Groenewegen revient de loin après sa victoire au Tour de France: "Je me demandais si j’avais encore ma place dans le peloton"

Trois ans plus tard, Dylan Groenewegen a renoué avec la victoire au Tour.

Lehaire David
Groenewegen revient de loin après sa victoire au Tour de France: "Je me demandais si j’avais encore ma place dans le peloton"
©AFP

Samedi à Nyborg, Wout van Aert avait vu Fabio Jakobsen le passer sur le fil. Vingt-quatre heures plus tard à Sonderborg, il s’est encore fait coiffer par un sprinter néerlandais. Cette fois, son bourreau a pris les traits de Dylan Groenewegen. Le bolide de la BikeExchange déboula entre le Campinois et Jasper Philipsen, troisième.

À peine la ligne d'arrivée franchie, il se prit la tête entre les mains, laissant les larmes couler abondamment sur ses joues. "D'habitude, je ne suis pas le gars le plus émotif mais cette victoire signifie énormément pour moi. Ça a été un long chemin. Je reviens de tellement loin", dira-t-il quelques minutes après son succès, le cinquième de sa carrière sur la Grande Boucle.

Le parcours de Groenewegen est, en effet, tout sauf un long fleuve tranquille. Très impressionnant depuis ses débuts professionnels, jugé parfois arrogant quand ce n’est pas méchant par ses rivaux, il a été longtemps détesté au sein du peloton après avoir tassé Jakobsen contre les barrières lors de la première étape du Tour de Pologne 2020. Ce mouvement de l’épaule avait propulsé son rival dans le décor. La suite ? Il fallut reconstruire le visage de l’infortuné Jakobsen et Groenewegen dut observer une suspension de neuf mois.

Tout cela lui valut de ne pas disputer le Tour de France durant deux ans. Avant d'y arriver, cette fois, sous un nouveau maillot, celui de la BikeExchange. "À la fin de la saison dernière, j'ai éprouvé le besoin de changer d'air", expliqua dans ses colonnes l'ancien membre de la Jumbo-Visma lors de sa première course de l'année, le Saudi Tour. "Je sentais au plus profond de moi que j'avais besoin d'un nouveau défi.
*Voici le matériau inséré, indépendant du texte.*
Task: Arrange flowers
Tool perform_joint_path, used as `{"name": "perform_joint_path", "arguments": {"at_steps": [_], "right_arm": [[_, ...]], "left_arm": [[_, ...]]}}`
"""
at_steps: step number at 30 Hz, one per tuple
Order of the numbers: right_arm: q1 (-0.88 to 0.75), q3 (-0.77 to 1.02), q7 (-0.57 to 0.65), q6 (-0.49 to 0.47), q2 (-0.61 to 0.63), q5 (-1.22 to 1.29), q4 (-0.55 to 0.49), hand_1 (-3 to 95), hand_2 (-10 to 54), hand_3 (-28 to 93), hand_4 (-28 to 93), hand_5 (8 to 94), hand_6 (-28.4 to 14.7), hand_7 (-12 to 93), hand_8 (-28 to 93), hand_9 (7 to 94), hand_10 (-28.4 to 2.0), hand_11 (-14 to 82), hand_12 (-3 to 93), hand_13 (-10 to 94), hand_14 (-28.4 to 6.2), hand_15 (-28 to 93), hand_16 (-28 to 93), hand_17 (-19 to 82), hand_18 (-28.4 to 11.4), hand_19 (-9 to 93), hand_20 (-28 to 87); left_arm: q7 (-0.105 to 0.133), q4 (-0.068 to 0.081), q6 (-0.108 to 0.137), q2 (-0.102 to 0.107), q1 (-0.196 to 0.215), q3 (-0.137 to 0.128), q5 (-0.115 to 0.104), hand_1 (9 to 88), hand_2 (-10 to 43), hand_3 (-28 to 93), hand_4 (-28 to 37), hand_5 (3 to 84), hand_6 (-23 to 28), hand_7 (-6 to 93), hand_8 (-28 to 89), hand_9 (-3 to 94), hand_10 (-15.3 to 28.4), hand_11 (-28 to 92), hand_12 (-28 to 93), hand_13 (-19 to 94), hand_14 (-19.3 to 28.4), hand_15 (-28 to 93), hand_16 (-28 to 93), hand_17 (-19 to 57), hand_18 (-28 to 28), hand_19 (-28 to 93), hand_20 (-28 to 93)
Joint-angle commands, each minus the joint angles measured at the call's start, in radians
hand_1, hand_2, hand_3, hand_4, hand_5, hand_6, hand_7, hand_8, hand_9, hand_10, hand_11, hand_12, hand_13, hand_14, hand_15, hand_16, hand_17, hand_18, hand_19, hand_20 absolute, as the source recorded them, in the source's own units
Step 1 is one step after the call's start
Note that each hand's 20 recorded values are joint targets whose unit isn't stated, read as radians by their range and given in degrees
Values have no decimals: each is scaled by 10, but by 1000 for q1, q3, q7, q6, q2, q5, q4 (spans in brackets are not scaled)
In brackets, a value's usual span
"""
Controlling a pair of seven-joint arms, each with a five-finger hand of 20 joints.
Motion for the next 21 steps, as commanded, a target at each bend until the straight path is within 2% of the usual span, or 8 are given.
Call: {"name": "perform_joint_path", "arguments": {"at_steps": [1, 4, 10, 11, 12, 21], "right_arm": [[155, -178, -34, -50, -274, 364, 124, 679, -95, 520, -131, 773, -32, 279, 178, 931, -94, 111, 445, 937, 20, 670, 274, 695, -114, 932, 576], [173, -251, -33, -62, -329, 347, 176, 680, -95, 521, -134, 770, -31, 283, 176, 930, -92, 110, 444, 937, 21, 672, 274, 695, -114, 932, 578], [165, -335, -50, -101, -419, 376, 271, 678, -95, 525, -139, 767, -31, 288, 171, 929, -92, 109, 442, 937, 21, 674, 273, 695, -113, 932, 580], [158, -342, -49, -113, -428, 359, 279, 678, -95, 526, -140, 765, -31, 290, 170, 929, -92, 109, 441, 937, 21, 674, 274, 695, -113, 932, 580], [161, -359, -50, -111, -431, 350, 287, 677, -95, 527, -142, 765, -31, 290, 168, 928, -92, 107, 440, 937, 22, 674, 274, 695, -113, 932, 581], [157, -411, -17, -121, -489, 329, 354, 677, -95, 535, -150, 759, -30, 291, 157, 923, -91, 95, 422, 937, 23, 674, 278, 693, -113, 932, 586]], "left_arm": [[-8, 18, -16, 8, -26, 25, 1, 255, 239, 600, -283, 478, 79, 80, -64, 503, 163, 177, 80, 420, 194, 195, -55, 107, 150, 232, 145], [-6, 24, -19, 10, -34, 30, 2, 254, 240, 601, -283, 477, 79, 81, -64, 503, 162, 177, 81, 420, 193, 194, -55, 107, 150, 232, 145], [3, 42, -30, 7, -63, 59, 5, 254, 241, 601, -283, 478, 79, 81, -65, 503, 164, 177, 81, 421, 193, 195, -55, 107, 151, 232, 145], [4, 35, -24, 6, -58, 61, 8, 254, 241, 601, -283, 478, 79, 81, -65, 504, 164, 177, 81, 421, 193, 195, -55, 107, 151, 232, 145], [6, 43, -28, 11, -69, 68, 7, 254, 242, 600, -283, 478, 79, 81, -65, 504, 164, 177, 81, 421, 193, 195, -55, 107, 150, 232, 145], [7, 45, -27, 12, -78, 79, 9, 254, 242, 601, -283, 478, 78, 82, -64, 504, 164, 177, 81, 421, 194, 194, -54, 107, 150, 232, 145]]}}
L'équipe néerlandaise a quelque peu changé d'ADN ces dernières années pour se concentrer davantage sur les courses par étapes et la quête du maillot jaune sur la Grande Boucle."

L'Amstellodamois de 29 ans a donc posé ses valises chez les Australiens de BikeExchange. Où il retrouve le sourire. Très affecté, bien qu'acteur de cette situation, par le crash de Jakobsen, il avoue avoir dû se remettre d'une longue dépression. "J'ai connu des moments de doute. Rien n'allait et je me demandais si j'avais encore ma place au sein du peloton."

Et encore ! C'était sans compter les lourds problèmes familiaux qui lui ont plombé encore un peu plus le moral. "Je veux tourner la page et regarder devant moi, assène-t-il aujourd'hui avec conviction. Parce que j'ai vécu des moments très difficiles avec la naissance prématurée de mon fils Mayson. On a fait de nombreux allers-retours à l'hôpital avec lui avant le Giro (2021). Et j'ai aussi perdu mon grand-père dont j'étais proche."

Ce dimanche, Groenewegen s'est vraiment remis la tête à l'endroit. "J'étais fâché après mon sprint de la veille. Je n'avais pas été bon."

Il avait d'ailleurs dû se contenter d'une huitième place, un classement qui ne correspond pas à sa valeur intrinsèque. "Je dédie cette victoire à ma femme et à mon fils. Ils me poussent à être meilleur."

Si son employeur se réjouit de lui avoir mis le grappin dessus l'hiver dernier, lui compte bien en gagner d'autres. Et semble se réjouir sincèrement du succès de Jakobsen samedi. "Que lui et moi soyons de retour au plus haut niveau doit constituer une fierté pour les Pays-Bas. Moi, j'en suis très heureux, en tout cas."

Il aspire déjà à un nouveau duel. À la régulière, cette fois.